A hearing was to get underway this morning at the courthouse in a suit filed by Sen. Chris McDaniel against Neshoba County Circuit Clerk Patti Duncan Lee, alleging she "withheld voter records" while his representative canvased ballots from the June 24 Republican runoff election in the race for U. S. Senate.

In the suit, McDaniel claimed that Lee allegedly withheld voting records when two people representing his campaign went to canvass the ballots in the Neshoba County courthouse in early July.

In response to the suit, Lee said she "properly followed the law" and gave McDaniel's representatives more than what they wanted.

Circuit Court Judge, Place 1 Marcus Gordon was to preside over the hearing beginning at 9 a.m.

In the midst of McDaniel's quest for voting irregularities, the Mississippi Supreme Court ruled Thursday that circuit clerks must redact voters' birth dates before poll books are open for public inspection.

The Justices ruled that poll books are controlled by the state Public Records Act, which specifies that Social Security numbers, telephone numbers, dates of birth and age information must be removed before the public can examine certain documents.

McDaniel, represented by plaintiffs attorney Mitch Tyner of Jackson, filed a writ of mandamus on July 10 commanding Lee to "obey and perform the requirements of state law."

The suit claims Lee denied McDaniel representatives access to poll books and other election materials due to "privacy concerns" and "public records disclosure requirements."

McDaniel is claiming that as a candidate he has more of a right to access election records than a "member of the general public."

Lee said she followed the law and believes Judge Gordon will rule just like the state Supreme Court ruled last Thursday.

She said she gave the duo what they wanted, a ballot box examination which allowed them the review the contents in the boxes.

"A poll book review is different because poll books are not in the ballot boxes," the Circuit Clerk said. "They [the representatives] were welcome to do a poll book review, but they could not review it and the ballot boxes simultaneously."

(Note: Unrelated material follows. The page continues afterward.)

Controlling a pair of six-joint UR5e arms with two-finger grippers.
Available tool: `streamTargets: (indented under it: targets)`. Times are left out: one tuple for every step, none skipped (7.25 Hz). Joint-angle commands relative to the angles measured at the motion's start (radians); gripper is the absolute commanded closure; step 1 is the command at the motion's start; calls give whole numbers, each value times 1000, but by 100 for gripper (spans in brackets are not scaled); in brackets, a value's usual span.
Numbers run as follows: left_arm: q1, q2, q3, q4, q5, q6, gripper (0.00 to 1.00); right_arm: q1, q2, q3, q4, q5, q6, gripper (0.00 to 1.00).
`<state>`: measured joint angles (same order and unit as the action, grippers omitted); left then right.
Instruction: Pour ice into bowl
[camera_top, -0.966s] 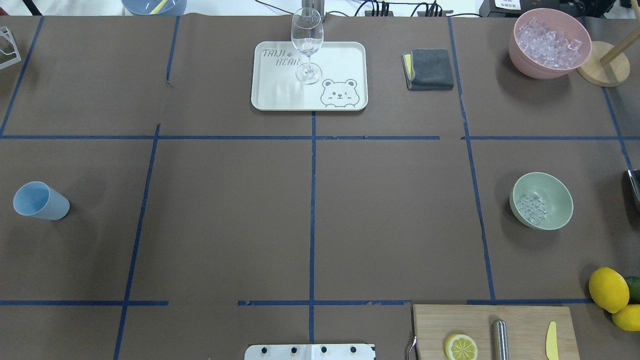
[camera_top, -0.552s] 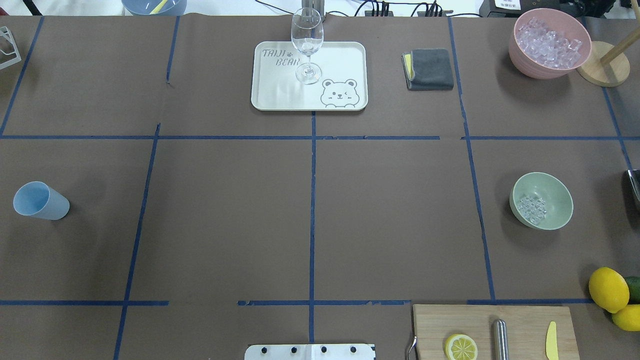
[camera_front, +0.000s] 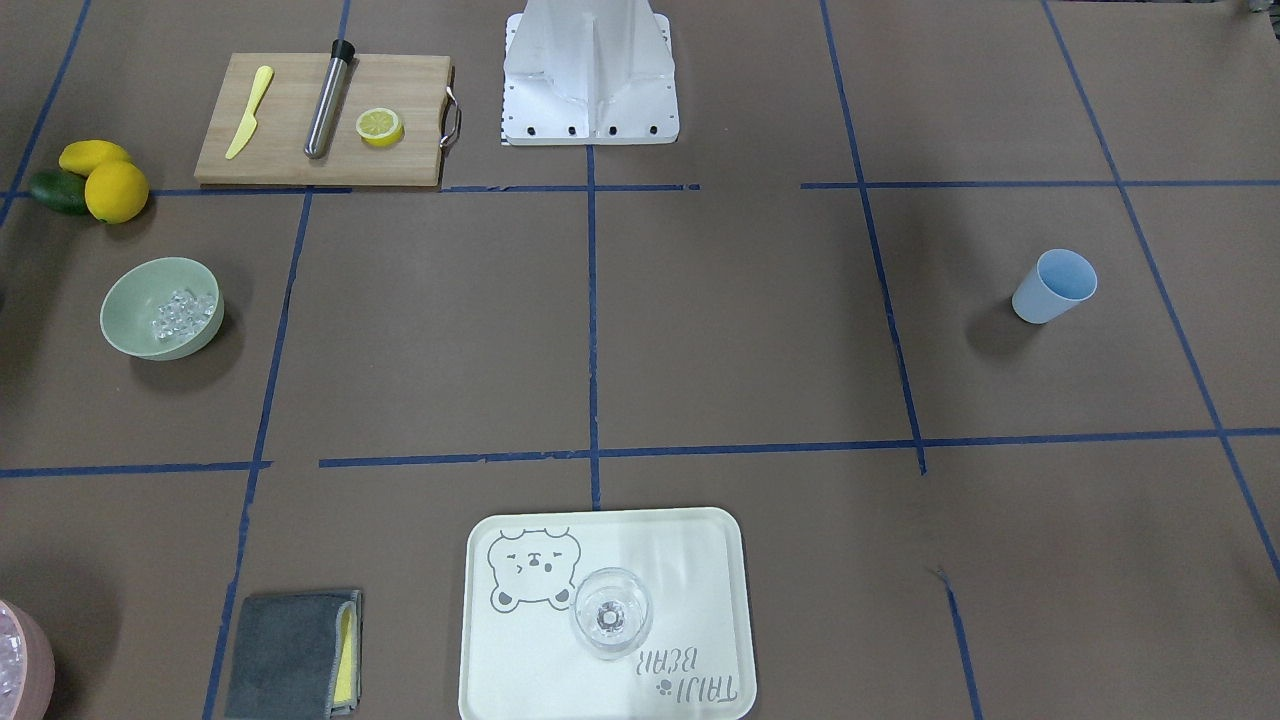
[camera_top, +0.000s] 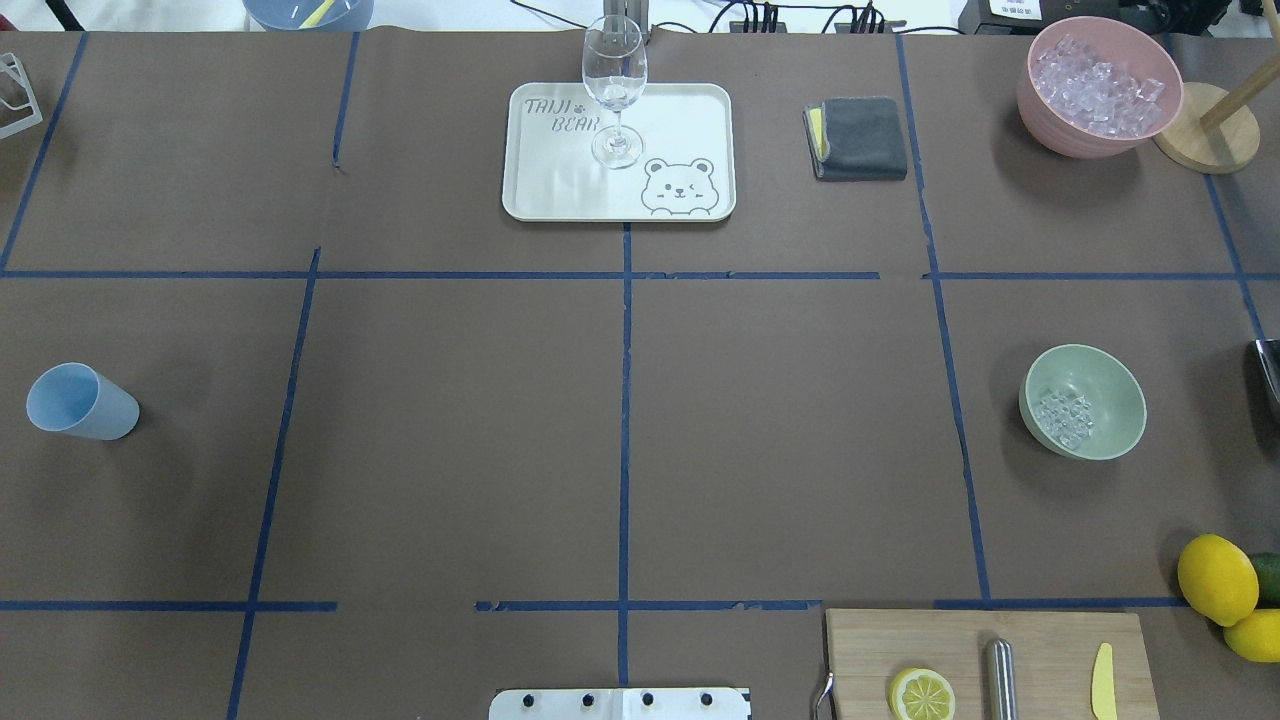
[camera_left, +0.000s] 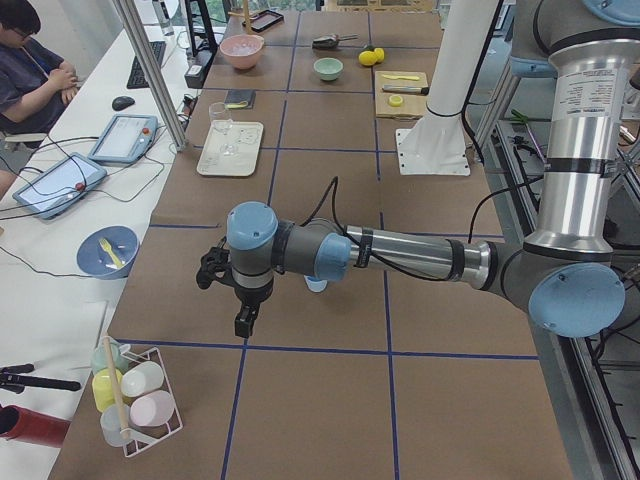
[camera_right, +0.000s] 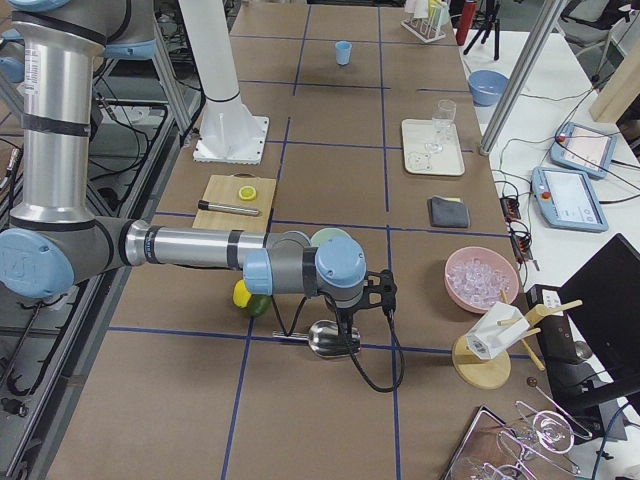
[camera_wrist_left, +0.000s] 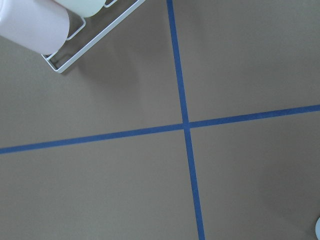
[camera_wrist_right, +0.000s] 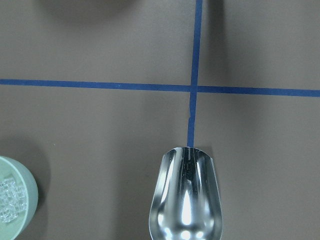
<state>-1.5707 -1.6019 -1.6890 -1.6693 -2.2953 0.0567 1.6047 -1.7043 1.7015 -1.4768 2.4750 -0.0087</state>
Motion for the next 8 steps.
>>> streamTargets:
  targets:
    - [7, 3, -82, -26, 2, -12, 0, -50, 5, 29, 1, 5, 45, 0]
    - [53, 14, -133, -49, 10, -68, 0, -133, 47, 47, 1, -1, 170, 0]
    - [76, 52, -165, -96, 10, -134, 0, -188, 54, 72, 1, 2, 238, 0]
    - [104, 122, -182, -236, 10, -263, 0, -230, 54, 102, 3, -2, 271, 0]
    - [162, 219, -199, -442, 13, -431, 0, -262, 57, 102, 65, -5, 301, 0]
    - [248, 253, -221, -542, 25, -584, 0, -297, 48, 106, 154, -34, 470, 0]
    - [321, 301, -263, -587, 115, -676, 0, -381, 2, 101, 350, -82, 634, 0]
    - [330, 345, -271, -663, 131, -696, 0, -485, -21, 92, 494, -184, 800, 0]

Lee commended the county's election commissioners and poll workers for how fair and well-handled elections are run.

The writ says the McDaniel camp gave Lee a three-day notice on Thursday, July 3 before examination of election boxes.

On July 7-8, Spencer Harrell and Larry Fulton, both from the Jackson area and representing McDaniel, canvassed ballots and poll books and claimed that there were irregularities.

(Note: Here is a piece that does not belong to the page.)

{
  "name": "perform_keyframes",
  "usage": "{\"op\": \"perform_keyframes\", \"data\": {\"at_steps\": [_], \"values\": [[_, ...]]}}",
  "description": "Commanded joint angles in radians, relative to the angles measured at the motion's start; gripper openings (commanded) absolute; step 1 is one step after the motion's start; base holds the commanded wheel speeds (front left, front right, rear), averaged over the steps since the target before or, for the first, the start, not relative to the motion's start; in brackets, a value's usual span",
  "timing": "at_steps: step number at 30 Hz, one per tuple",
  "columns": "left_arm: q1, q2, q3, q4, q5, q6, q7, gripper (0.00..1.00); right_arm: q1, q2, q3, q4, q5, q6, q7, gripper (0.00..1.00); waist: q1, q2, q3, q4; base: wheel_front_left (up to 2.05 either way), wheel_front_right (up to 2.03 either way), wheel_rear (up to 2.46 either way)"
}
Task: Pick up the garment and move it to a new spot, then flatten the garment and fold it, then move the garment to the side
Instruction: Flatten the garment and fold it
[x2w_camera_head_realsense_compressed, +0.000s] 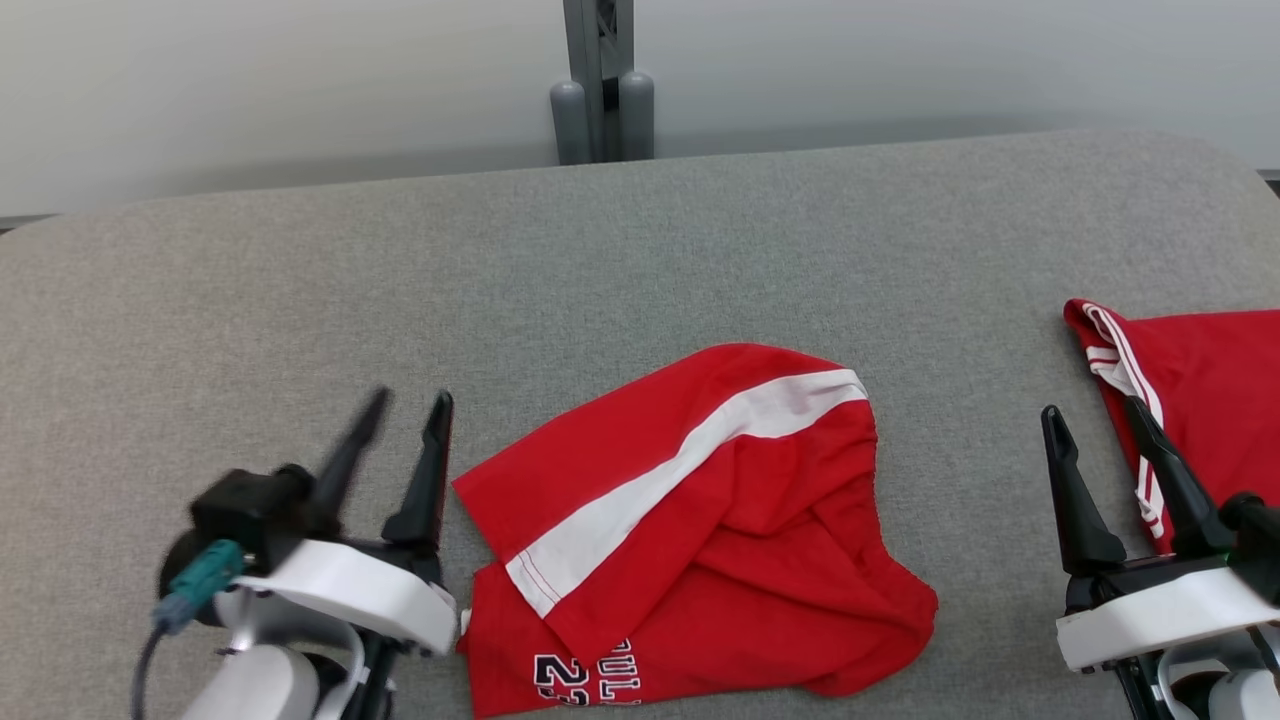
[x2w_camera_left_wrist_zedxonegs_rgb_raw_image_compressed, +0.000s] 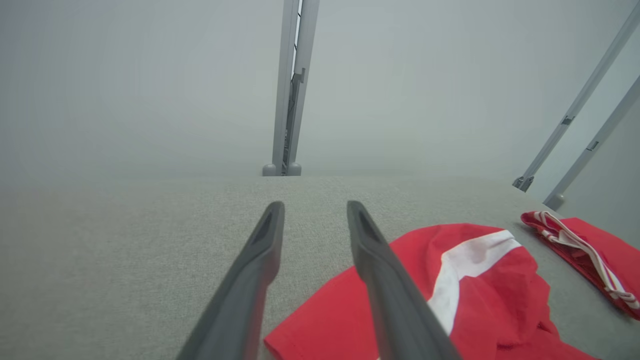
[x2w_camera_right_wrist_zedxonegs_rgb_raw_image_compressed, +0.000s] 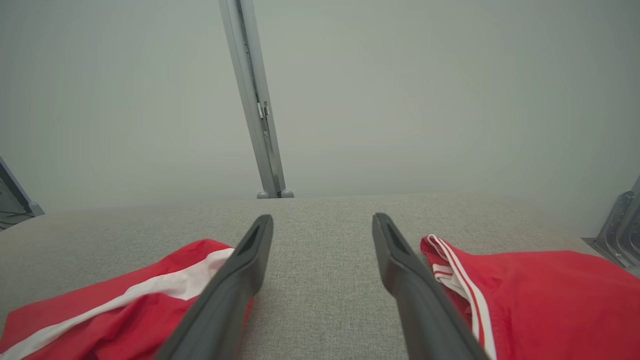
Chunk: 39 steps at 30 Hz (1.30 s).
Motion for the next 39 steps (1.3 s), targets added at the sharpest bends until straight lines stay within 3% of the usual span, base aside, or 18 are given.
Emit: {"op": "perform_keyframes", "data": {"at_steps": [1, 9, 17, 39], "values": [[-0.021, 0.017, 0.025, -0.023, 0.022, 0.022, -0.033, 1.0, 0.01, -0.002, -0.008, -0.002, -0.005, 0.0, 0.0, 1.0, 0.0, 0.0, -0.016, 0.007, 0.0, 0.0, 0.0], [0.031, 0.079, 0.11, -0.125, 0.085, 0.097, -0.121, 1.0, 0.039, -0.002, -0.014, -0.023, -0.017, 0.0, 0.022, 1.0, 0.0, 0.0, -0.061, 0.018, 0.0, 0.0, 0.0], [0.125, 0.119, 0.096, -0.132, 0.091, 0.095, -0.109, 1.0, 0.078, 0.0, -0.026, -0.032, -0.031, 0.0, 0.036, 1.0, 0.0, 0.0, -0.099, 0.016, 0.0, 0.0, 0.0], [0.176, 0.123, 0.08, -0.122, 0.065, 0.109, -0.088, 1.0, 0.123, 0.018, -0.041, -0.071, -0.043, 0.0, 0.075, 1.0, 0.0, 0.0, -0.128, 0.011, 0.0, 0.0, 0.0]]}}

Jarrod Solomon also appeared on behalf of the Cochran campaign.

Harrell and Fulton requested a breakdown of the number of voters in each voting precinct for the county.

Lee said this is not information that is "naturally covered" during the ballot box canvassing, but provided this information for them anyway.

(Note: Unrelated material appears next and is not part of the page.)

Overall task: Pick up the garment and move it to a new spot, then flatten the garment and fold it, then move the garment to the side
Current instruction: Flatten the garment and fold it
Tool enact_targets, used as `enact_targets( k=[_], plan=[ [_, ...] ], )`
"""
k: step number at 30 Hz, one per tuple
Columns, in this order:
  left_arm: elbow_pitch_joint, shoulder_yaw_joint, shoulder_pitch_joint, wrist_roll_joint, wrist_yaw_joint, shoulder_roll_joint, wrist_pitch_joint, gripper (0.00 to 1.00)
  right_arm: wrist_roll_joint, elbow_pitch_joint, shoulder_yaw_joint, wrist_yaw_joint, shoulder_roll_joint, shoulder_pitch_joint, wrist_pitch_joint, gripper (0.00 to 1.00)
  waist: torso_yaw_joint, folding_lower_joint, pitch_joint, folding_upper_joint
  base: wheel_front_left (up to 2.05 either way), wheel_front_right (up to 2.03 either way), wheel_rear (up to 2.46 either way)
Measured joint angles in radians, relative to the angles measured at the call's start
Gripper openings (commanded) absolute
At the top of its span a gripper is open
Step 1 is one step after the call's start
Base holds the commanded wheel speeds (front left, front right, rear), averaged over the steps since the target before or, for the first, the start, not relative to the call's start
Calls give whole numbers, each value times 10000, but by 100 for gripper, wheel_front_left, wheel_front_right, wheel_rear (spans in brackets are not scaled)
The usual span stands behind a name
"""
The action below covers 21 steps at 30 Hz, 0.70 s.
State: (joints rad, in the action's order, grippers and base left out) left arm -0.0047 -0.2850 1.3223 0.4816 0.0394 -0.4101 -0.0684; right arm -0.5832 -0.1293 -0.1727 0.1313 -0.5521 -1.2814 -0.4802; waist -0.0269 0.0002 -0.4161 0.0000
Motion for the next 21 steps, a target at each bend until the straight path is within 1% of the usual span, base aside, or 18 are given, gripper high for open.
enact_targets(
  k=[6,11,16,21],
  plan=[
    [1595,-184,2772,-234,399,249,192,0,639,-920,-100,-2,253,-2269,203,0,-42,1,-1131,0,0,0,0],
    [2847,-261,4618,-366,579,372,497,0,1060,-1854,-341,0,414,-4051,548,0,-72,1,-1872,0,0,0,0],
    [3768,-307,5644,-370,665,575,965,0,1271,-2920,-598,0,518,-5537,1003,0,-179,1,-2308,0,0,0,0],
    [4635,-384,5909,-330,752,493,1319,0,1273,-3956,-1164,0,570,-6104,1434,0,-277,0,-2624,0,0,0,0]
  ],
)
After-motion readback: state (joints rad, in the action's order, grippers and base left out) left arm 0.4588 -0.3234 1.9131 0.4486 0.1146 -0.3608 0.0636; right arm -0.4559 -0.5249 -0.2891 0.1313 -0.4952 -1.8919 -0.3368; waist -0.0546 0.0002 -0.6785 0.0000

Neshoba County Election Commissioner Harold Richardson, who along with Lee monitored the canvassing, said he would not call the representatives' findings voting irregularities.

A response on behalf of Lee by County Attorney Wade White said: "McDaniel's representatives were given access" to the information they requested and that Lee denies the allegation she "refused to permit access to poll books and voting records."

"Mr. Fulton and Mr. Harrell left with the information they requested and after viewing all the documents they requested to view," the response said. "All appeared well as all left well."

The Cochran camp has also had representatives in all 82 counties reviewing ballots. They are still reviewing boxes in three counties.

So far, the Cochran campaign has reported finding only 909 questionable votes statewide, including five votes in Neshoba County.

After defeating the six-term Senator in the June 3 primary, McDaniel narrowly lost to Thad Cochran in the June 24 runoff.

Cochran strategist Austin Barbour said Wednesday that the incumbent's campaign is turning his attention to the general election. The Nov. 4 ballot will also include Democratic former U.S. Rep. Travis Childers and the Reform Party's Shawn O'Hara.

The Associated Press contributed to this article.